### What you have to do
What is the number of lines in the data below that contain "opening"? Answer with that number and no other words.

• • • •

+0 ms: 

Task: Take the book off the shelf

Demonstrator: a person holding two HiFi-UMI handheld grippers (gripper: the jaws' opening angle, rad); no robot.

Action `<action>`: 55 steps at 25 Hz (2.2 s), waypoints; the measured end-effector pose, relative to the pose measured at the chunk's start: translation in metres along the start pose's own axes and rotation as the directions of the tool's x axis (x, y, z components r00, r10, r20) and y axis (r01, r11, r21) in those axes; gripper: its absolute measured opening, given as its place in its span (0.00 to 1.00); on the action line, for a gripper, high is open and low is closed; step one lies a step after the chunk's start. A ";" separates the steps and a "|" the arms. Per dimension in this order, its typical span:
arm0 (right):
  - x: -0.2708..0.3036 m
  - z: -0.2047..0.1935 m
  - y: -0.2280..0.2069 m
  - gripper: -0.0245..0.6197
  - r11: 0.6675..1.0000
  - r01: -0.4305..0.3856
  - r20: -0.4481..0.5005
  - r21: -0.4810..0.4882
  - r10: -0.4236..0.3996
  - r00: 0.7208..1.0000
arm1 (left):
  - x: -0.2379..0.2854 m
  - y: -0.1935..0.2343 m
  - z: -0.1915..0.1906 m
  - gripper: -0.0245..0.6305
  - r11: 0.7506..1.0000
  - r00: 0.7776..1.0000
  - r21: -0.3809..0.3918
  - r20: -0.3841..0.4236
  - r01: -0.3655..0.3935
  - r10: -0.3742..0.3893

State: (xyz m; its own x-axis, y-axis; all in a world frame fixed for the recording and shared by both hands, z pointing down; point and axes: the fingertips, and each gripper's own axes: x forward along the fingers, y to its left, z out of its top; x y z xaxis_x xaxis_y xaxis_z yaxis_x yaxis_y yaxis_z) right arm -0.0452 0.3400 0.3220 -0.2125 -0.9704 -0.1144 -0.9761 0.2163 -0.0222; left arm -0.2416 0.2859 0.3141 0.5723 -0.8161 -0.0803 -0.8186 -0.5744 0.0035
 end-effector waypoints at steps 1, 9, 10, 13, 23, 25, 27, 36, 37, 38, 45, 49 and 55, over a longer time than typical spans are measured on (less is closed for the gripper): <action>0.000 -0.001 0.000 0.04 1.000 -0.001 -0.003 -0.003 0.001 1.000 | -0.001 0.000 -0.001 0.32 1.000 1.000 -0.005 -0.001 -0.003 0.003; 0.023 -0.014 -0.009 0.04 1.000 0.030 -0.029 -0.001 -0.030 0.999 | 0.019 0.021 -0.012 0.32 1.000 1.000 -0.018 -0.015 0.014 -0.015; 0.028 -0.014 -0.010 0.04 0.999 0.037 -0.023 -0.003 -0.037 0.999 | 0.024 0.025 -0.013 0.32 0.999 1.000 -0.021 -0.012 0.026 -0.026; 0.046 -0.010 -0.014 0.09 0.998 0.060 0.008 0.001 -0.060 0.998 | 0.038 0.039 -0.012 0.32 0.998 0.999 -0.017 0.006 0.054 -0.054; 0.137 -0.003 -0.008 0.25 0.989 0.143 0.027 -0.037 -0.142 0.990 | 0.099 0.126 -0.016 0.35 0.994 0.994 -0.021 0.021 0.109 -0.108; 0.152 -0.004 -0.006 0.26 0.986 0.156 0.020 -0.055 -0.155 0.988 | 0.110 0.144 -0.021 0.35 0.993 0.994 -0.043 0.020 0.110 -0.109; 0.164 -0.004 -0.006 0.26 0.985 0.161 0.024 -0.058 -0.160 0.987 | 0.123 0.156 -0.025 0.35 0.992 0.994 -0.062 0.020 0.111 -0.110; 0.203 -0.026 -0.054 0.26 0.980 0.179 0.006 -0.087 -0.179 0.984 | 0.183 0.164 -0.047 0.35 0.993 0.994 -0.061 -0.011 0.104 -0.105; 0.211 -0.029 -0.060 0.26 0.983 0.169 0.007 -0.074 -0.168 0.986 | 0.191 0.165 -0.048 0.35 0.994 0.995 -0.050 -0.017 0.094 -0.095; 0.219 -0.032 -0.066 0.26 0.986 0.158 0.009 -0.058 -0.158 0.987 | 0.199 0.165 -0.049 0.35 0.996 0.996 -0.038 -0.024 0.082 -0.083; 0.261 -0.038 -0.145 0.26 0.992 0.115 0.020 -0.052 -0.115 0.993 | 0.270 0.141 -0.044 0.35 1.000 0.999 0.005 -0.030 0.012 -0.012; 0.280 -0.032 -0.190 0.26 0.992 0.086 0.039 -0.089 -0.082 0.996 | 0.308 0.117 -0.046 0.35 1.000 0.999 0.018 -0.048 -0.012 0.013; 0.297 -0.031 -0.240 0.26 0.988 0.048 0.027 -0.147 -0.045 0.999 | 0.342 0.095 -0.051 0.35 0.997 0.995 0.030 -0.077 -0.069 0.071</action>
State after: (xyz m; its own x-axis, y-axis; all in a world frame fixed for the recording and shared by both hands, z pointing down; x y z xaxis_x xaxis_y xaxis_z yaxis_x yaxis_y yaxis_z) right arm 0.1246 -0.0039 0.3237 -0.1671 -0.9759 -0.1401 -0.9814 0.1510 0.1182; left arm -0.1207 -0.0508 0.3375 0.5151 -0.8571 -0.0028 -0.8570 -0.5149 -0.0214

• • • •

### Output of the task
2